Je n’ai jamais entendu de récriminations à propos des sommes gagnées par George Clooney ou Julia Roberts. On n’a jamais organisé de débat à propos du scandale que représenterait les cachets de Placido Domingo. Les gains de Beyoncé ou les droits d’auteurs perçus par J.K. Rowling ne choquent personne. Mais lorsqu’on annonce que Neymar va être payé 30 millions d’euros par an, tout le monde s’offusque.
Ce qui est considéré comme la juste reconnaissance du talent dans le cinéma, l’opéra, le show-biz ou la littérature est jugé indécent pour le football. Pourtant, tous sont des stars mondiales. En termes de notoriété et d’engouement, Neymar n’a pas à rougir face aux autres.
Le football est à l’origine un sport populaire. Est-ce pour cette raison que beaucoup pensent qu’il est anormal d’être payé pour jouer ? C’était déjà le cas dans les années 80, alors que les sommes en jeu n’avaient rien à voir, ou encore dans les années 60, lorsque Raymond Kopa réalise un match moins abouti que d’habitude et que certains crient : « feignant, retourne à la mine ! « .
D’autres vont dire que les sommes gagnées par Neymar sont disproportionnées par rapport à ce que peuvent gagner les PDG de grands groupes internationaux. C’est tout à fait discutable. D’abord notons que Neymar ne fixe pas lui-même son salaire contrairement au PDG qui s’arrangent avec leurs pairs. Deuxièmement, en termes d’émotion et de plaisir procuré, Neymar dépasse largement les PDG.
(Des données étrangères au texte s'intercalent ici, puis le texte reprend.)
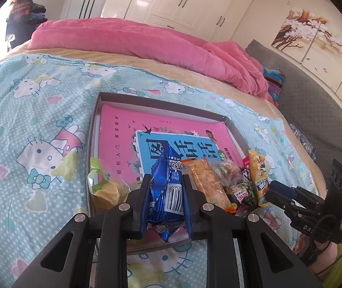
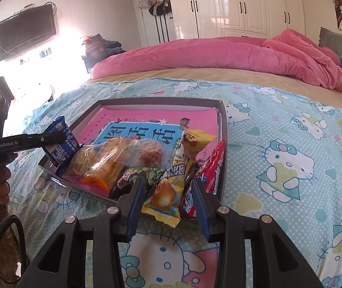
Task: Organize snacks
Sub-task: 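Carry the blue pack over the tray with left tool while right tool carries yellow bag, then lower and release the blue pack in the tray with left tool while right tool releases yellow bag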
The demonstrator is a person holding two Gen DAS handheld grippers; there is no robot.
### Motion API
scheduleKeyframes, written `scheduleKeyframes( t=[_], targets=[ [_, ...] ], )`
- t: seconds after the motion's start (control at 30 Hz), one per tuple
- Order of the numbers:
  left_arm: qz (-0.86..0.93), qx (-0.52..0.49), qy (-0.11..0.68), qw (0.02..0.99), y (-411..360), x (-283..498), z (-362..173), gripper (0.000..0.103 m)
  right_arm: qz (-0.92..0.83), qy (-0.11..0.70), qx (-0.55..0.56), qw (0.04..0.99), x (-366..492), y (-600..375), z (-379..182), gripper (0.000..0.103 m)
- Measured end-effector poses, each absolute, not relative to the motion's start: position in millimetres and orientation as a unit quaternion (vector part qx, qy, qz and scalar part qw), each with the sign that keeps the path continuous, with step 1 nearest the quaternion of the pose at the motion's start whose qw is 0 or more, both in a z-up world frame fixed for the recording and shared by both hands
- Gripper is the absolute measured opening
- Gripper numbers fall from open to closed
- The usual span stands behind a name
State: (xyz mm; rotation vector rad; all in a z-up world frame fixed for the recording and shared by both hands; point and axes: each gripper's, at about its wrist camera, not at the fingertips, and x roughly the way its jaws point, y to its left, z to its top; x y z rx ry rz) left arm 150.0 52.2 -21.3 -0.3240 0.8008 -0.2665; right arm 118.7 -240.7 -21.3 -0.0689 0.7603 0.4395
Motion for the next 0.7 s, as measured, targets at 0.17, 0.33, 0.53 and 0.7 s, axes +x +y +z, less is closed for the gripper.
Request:
scheduleKeyframes(
  t=[0.17,0.33,0.53,0.7],
  targets=[
    [-0.132,-0.151,0.389,0.899,49.0,149.2,-22.4,0.024,0.211,0.374,-0.054,0.901,113.6,-235.4,-23.4,0.035],
    [-0.134,-0.146,0.39,0.899,47.9,149.4,-22.8,0.024,0.208,0.373,-0.088,0.9,112.8,-225.5,-27.9,0.033],
    [-0.135,-0.144,0.392,0.899,46.4,150.1,-23.5,0.024,0.205,0.365,-0.115,0.901,116.1,-216.1,-30.5,0.033],
    [-0.135,-0.139,0.391,0.9,44.0,151.3,-23.8,0.024,0.209,0.361,-0.12,0.901,120.3,-210.8,-31.2,0.033]
  ],
)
Troisième différence, Neymar va créer des emplois en France, par l’argent qu’il va drainer, alors que souvent la rémunération des patrons de groupe est surement indexée aux délocalisations et aux emplois supprimés. Un footballeur aurait-il moins de responsabilités qu’un patron ? C’est également discutable. Tirer un penalty, dont va dépendre l’issue d’un match capital devant des dizaines de milliers de spectateurs et des centaines de millions de téléspectateurs, est bien plus stressant que d’arbitrer entre les différentes propositions de vos collaborateurs.
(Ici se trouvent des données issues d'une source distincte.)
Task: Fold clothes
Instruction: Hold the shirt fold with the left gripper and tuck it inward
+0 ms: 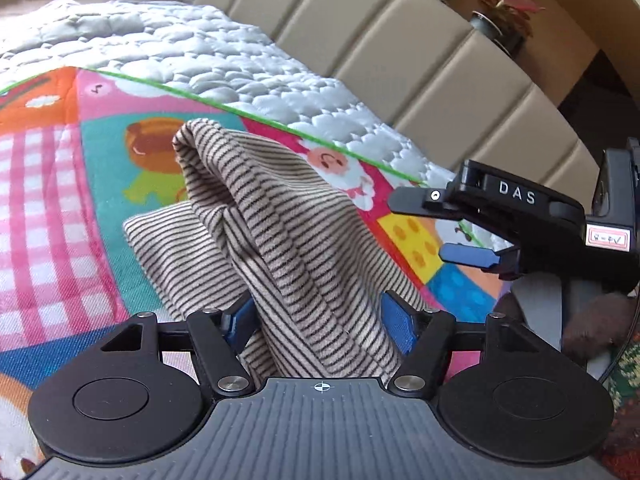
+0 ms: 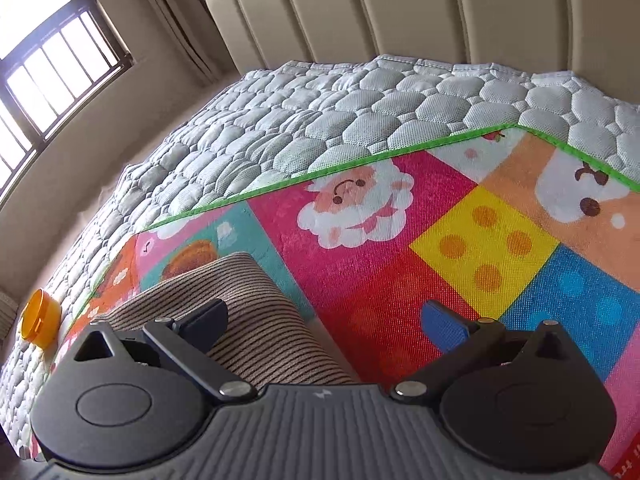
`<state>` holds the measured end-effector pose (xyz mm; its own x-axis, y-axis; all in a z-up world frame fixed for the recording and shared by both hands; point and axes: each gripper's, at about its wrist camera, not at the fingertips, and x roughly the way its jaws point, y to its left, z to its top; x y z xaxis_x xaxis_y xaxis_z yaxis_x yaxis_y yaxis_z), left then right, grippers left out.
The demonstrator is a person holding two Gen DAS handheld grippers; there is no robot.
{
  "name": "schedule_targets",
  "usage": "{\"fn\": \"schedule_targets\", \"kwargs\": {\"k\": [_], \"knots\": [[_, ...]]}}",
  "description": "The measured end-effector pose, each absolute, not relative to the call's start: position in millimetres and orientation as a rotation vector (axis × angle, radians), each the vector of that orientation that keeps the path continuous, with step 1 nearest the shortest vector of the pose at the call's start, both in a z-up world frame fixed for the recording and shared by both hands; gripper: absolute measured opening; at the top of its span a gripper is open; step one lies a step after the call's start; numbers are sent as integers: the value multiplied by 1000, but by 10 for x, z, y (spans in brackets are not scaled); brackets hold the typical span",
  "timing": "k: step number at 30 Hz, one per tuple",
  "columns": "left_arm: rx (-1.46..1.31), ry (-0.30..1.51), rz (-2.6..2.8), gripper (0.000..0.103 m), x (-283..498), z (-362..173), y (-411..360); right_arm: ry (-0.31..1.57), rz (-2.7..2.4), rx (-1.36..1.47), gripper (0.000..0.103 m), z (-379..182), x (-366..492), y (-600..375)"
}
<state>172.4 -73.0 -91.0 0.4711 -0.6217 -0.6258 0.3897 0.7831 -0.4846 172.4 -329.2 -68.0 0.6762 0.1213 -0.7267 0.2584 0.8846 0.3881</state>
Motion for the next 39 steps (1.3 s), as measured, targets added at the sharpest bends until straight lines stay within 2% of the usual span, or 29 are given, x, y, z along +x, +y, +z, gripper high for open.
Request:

Depuis 30 ans, les meilleurs joueurs français partent de plus en plus rapidement à l’étranger. L’arrivée de Neymar amène, dans le championnat français, l’un des trois meilleurs joueurs au monde et avec de surcroit beaucoup de potentiel, puisqu’il n’a que 25 ans. L’attractivité de la ligue, aussi bien en France qu’à l’étranger, va être surmultipliée. Ceux qui aiment le foot ne peuvent que s’en réjouir. Ce sont ceux qui n’aiment pas le foot qui le déplorent.
Faut-il rappeler que grâce à Michel Platini, l’UEFA a établi la règle du fair-play financier qui empêche un club d’avoir un déficit supérieur à 30 millions d’euros. Le Qatar ne peut donc pas mettre autant d’argent qu’il le souhaite dans le PSG. Cela lui permet simplement de concurrencer les grosses écuries européennes.
Bien sûr c’est beaucoup d’argent. Mais c’est la loi du marché. Les footballeurs gagnent ce que le football rapporte. Les droits télévisés et les recettes de marchandising ont explosé. C’est pour cette raison qu’il y a des transferts plus coûteux et que les footballeurs gagnent toujours plus.
Il est important de rappeler que les sommes étaient bien plus faibles il y a quelques années. Mais le football est de plus en plus populaire et il s’est de surcroît mondialisé. C’est donc la loi de l’offre et de la demande qui s’applique. Ceux qui sont contre cette loi peuvent, en toute logique, être choqués par le salaire de Neymar. Mais ce qui se disent favorables à l’économie de marché et choqués par le salaire de Neymar sont tout simplement de gros hypocrites qui enrobent d’un discours moral leur mépris du football qui reste, quoi qu’il en soit, le sport populaire par excellence.